Problem description :: Among the entries below, extract exactly the lines that run from the one with "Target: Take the" through the one with "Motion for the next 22", both ends included.
Segment Open
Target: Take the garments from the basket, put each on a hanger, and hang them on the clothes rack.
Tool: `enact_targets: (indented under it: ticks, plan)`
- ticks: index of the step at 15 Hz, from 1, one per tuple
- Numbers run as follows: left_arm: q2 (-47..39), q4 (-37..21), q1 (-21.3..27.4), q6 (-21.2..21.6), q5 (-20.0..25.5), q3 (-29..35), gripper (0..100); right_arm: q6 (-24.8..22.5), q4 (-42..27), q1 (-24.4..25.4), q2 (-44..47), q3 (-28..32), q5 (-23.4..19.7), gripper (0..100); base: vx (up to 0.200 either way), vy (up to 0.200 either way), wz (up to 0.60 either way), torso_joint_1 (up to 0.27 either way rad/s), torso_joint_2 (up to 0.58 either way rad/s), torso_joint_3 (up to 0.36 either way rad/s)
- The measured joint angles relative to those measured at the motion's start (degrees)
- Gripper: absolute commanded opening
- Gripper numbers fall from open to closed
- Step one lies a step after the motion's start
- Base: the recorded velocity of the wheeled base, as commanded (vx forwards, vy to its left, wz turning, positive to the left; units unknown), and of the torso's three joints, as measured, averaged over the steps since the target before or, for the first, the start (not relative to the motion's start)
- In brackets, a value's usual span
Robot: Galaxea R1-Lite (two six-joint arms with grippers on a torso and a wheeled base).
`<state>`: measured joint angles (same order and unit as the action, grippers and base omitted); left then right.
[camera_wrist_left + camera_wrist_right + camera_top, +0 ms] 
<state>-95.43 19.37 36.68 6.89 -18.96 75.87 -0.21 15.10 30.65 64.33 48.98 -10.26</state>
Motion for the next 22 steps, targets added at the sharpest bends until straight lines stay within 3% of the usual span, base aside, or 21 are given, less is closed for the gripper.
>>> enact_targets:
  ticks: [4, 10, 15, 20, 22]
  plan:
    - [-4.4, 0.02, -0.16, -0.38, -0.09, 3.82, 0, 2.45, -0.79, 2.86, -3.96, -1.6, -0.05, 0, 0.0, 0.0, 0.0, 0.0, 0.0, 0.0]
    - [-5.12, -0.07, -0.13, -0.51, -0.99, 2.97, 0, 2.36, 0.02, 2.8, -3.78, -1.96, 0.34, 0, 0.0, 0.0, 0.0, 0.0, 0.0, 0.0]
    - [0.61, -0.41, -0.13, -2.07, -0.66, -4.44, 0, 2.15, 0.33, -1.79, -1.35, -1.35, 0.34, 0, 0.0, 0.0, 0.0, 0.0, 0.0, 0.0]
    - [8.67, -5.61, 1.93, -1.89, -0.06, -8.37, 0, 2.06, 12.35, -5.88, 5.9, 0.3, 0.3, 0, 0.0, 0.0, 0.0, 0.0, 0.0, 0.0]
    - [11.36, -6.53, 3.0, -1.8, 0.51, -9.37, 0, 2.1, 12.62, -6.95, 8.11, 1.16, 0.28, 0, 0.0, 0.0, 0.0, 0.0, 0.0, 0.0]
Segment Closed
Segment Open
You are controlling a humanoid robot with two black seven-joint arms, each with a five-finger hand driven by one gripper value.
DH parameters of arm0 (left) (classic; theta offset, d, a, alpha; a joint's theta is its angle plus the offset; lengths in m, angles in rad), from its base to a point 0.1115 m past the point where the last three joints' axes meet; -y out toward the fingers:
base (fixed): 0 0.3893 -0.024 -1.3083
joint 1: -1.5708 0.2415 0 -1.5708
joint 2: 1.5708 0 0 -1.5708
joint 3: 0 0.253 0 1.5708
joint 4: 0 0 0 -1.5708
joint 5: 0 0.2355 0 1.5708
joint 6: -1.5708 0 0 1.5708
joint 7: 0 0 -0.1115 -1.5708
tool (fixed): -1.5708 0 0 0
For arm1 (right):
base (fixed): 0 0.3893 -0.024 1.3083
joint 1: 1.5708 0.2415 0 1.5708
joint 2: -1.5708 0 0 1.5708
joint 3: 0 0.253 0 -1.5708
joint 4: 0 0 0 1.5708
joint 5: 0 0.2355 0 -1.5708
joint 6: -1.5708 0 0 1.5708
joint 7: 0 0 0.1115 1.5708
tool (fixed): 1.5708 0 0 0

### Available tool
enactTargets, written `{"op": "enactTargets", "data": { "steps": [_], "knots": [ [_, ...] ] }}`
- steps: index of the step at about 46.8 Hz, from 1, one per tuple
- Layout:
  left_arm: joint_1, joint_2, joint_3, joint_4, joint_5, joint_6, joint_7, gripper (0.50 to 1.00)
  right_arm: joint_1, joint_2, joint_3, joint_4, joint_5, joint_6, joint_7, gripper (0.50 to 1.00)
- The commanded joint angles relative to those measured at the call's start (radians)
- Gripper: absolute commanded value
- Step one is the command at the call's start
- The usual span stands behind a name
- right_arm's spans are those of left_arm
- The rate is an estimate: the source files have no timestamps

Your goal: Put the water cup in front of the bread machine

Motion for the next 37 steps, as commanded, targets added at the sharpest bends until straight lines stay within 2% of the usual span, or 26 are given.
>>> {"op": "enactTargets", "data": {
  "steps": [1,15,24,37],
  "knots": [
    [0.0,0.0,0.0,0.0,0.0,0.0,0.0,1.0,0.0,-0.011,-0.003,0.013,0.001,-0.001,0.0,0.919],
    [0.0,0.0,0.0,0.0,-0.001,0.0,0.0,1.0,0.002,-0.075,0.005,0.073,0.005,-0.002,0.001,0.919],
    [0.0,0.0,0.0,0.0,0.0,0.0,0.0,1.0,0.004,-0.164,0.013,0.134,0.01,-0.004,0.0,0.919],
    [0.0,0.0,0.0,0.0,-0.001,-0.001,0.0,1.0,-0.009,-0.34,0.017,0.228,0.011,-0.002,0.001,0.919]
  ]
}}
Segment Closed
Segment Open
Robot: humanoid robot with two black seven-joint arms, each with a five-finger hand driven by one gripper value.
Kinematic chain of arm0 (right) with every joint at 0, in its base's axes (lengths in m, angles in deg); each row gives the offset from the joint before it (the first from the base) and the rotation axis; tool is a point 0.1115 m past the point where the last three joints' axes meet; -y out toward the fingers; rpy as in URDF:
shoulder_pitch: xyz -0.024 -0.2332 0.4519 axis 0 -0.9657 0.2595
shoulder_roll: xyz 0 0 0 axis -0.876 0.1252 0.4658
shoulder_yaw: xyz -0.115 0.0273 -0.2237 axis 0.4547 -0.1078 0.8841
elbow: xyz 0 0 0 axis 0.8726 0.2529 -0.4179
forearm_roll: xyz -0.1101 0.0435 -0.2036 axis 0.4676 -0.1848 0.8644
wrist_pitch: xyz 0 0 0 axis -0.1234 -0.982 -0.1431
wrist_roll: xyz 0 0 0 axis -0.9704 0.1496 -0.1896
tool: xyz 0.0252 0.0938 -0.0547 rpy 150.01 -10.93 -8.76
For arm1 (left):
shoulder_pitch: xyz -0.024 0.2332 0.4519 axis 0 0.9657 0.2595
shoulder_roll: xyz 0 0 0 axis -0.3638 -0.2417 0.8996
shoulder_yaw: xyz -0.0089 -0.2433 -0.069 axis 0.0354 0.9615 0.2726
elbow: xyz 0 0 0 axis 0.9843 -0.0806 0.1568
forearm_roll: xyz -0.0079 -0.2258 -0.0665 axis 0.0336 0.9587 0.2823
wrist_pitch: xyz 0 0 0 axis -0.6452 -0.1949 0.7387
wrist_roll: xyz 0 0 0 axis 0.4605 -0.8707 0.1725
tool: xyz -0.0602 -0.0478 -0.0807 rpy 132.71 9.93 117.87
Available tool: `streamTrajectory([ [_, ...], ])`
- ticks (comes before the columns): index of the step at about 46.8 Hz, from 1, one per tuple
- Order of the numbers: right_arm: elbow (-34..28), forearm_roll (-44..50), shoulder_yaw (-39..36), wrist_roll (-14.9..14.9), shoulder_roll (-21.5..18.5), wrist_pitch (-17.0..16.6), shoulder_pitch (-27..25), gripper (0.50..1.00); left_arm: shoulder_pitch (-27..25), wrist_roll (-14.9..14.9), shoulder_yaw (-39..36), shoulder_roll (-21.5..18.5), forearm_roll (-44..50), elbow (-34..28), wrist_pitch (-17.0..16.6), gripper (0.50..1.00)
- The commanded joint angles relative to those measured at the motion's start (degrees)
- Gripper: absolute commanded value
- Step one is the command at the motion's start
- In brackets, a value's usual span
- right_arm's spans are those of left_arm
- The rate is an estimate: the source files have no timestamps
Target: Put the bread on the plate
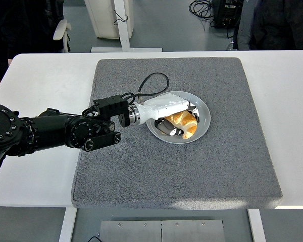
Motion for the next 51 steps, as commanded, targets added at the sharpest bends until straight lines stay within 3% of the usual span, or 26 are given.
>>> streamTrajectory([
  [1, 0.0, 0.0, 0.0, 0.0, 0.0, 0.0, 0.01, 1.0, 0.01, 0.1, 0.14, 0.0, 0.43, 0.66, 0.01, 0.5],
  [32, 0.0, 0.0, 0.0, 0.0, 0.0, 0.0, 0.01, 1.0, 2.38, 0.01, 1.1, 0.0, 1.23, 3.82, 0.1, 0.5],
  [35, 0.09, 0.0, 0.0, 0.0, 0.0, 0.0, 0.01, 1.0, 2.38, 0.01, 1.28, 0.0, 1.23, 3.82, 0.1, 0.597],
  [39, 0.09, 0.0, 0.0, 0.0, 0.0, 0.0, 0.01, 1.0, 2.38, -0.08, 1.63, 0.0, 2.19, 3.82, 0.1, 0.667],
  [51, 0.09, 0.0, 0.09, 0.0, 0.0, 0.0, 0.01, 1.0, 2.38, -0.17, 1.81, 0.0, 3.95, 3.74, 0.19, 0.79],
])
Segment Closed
Response to the task ::
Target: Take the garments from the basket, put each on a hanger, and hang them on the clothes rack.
Tool: `enact_targets: (indented under it: ticks, plan)`
- ticks: index of the step at 15 Hz, from 1, one per tuple
- Numbers run as follows: left_arm: q2 (-47..39), q4 (-37..21), q1 (-21.3..27.4), q6 (-21.2..21.6), q5 (-20.0..25.5), q3 (-29..35), gripper (0..100); right_arm: q6 (-24.8..22.5), q4 (-42..27), q1 (-24.4..25.4), q2 (-44..47), q3 (-28..32), q5 (-23.4..19.7), gripper (0..100); base: vx (up to 0.200 either way), vy (up to 0.200 either way), wz (up to 0.60 either way), torso_joint_1 (up to 0.27 either way rad/s), torso_joint_2 (up to 0.58 either way rad/s), torso_joint_3 (up to 0.36 either way rad/s)
- The measured joint angles relative to those measured at the motion's start (degrees)
- Gripper: absolute commanded opening
- Gripper numbers fall from open to closed
- Step one lies a step after the motion's start
- Base: the recorded velocity of the wheeled base, as commanded (vx forwards, vy to its left, wz turning, positive to the left; units unknown), and of the torso's three joints, as measured, averaged over the steps since the target before or, for the first, the start (not relative to the motion's start)
- In brackets, a value's usual span
Robot: Galaxea R1-Lite (two six-joint arms with grippers on a torso and a wheeled base).
`<state>`: measured joint angles (same order and unit as the action, grippers and base omitted); left then right.
[camera_wrist_left + camera_wrist_right + camera_top, +0 ms] 
<state>-95.43 19.37 36.68 6.89 -18.96 75.87 -0.21 15.10 30.65 64.33 48.98 -10.26</state>
Motion for the next 22 steps, targets added at the sharpest bends until straight lines stay within 3% of the usual span, base aside, or 21 are given, less is closed for the gripper.

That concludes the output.